A major advantage of the physics-informed kernel versus FNO is that FNO must maintain repeated complex multiplication of the elements in \(R_\theta\) with \({\mathcal {F}}v_\ell\) in order to coerce the parameters to maintain the necessary properties needed for the integral operator in the Fourier block. The number of multiplications needed increases exponentially in terms of the domain space over which the input functions are defined. This is a main reason the FNO architecture becomes unreasonable in higher dimensions. The physics-informed kernel does not increase complex multiplications in this manner, maintaining the same number in the higher dimension case as in the lower dimension.

Definition 3.3

(Heat Integral Operator) Let \(K(x,y,t) = \Phi (x-y,t)\), then define the operator

$$\begin{aligned} ({\mathcal {H}}v_\ell )(x)={\mathcal {F}}^{-1}\left( {\mathcal {F}}({\mathcal {S}}(K))(k) \cdot \left( {\mathcal {F}}v_\ell \right) \right) (x),\,\,\,\,\,\, \forall x \in D \end{aligned}$$
(14)

where, again, the discrete Fourier representation of K at \(k_{\max }\) is truncated, and with the necessary lifting operator \({\mathcal {S}}\), the composite mapping \({\mathcal {F}}\circ {\mathcal {S}}:\mathbb {R}^{d}\rightarrow {\mathbb {C}}^{k_{\max }\times d_v\times d_v}\) acts on the heat kernel, K. The lifting operator essentially stacks copies of the kernel to match the dimensions of the hidden layer input \(v_\ell\).

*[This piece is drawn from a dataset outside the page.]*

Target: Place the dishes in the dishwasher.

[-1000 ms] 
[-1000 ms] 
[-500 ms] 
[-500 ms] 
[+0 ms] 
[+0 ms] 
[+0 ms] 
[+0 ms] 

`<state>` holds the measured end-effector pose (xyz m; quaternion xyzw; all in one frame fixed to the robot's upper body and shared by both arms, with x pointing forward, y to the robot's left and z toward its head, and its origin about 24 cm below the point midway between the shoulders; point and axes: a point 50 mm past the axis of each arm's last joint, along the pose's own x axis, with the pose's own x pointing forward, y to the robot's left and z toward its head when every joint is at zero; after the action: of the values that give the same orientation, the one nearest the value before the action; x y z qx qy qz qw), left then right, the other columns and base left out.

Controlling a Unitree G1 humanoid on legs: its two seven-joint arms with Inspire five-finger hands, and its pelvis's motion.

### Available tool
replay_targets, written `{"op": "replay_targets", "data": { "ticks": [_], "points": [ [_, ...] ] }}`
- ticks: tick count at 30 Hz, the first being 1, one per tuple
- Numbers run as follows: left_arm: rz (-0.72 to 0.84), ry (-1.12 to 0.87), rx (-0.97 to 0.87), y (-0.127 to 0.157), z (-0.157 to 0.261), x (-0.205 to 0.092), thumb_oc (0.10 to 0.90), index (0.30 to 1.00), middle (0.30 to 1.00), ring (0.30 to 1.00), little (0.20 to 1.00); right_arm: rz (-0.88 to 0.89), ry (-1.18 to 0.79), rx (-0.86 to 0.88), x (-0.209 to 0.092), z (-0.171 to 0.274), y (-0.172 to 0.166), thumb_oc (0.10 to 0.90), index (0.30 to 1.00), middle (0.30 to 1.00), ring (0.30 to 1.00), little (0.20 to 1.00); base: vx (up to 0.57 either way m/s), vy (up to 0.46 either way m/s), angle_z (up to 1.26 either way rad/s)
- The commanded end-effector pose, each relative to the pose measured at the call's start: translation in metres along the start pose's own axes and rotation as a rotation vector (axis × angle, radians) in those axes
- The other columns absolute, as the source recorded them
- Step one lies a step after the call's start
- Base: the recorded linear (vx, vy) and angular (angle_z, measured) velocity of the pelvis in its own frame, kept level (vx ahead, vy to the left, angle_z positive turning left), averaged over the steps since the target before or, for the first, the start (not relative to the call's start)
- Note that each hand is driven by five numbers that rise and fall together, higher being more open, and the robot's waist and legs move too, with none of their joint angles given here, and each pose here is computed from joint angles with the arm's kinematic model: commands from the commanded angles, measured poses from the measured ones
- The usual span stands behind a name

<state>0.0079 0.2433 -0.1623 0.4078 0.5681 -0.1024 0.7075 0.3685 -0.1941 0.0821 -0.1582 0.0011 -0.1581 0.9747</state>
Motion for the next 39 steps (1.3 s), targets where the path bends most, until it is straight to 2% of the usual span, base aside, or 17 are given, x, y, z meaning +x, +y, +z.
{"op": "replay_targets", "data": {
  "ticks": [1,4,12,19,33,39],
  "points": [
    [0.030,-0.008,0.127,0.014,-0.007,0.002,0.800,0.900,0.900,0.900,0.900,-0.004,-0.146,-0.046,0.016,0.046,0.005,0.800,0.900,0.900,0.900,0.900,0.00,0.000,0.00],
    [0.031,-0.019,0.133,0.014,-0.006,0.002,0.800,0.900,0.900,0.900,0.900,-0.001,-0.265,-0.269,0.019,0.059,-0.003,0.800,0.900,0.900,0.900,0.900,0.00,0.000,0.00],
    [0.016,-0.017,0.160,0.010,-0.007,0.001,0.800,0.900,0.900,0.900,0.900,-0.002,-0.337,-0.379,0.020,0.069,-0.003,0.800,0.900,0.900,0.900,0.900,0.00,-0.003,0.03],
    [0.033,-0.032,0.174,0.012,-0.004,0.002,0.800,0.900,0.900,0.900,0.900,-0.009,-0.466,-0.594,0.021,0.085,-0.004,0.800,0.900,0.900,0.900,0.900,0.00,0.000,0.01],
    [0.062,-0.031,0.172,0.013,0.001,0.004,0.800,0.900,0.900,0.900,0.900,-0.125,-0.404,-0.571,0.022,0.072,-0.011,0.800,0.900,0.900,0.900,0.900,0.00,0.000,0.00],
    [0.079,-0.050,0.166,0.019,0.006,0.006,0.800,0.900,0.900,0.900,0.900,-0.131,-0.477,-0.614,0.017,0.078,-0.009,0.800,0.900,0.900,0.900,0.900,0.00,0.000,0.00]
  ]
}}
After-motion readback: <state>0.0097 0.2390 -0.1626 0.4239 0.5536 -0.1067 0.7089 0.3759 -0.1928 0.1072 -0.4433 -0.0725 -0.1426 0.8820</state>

Thus, for the purposes of surrogating the numerical solvers PAC1D and SESE, the integral operator \({\mathcal {K}}\) was replaced with the physics-informed heat integral operator \({\mathcal {H}}\) resulting in a PIKNO. Since the Fourier transform of the heat kernel is well-known, \({\mathcal {F}} \circ {\mathcal {S}}\) was calculated analytically and hard-coded. The altered structure of the neural operator layer can be seen in Fig. 2. It is also worth noting that fundamental solutions of the heat equation assumes a constant conductivity coefficient which is not the case in this application. One can compute the numerical approximation to the fundamental solution for the variable coefficient case, but no analytic solution exists. However, the constant coefficient case is a good approximation if using the average over all regions of discontinuity as a base solution, and then training around this base solution by treating the variable coefficient case as perturbation around the constant coefficient case.

Fig. 2
figure 2

Diagram displaying the location of the physics-informed kernel within the neural operator layer

The network PIKNO-H refers specifically to the PIKNO utilizing the heat integral operator. It demonstrated successful outcomes for both the retina model and the three-layer skin model under incidental laser exposure. Notably, its accuracy surpassed that of FNO and was comparable to results from DeepONet, especially in the four-dimensional setting with limited data availability.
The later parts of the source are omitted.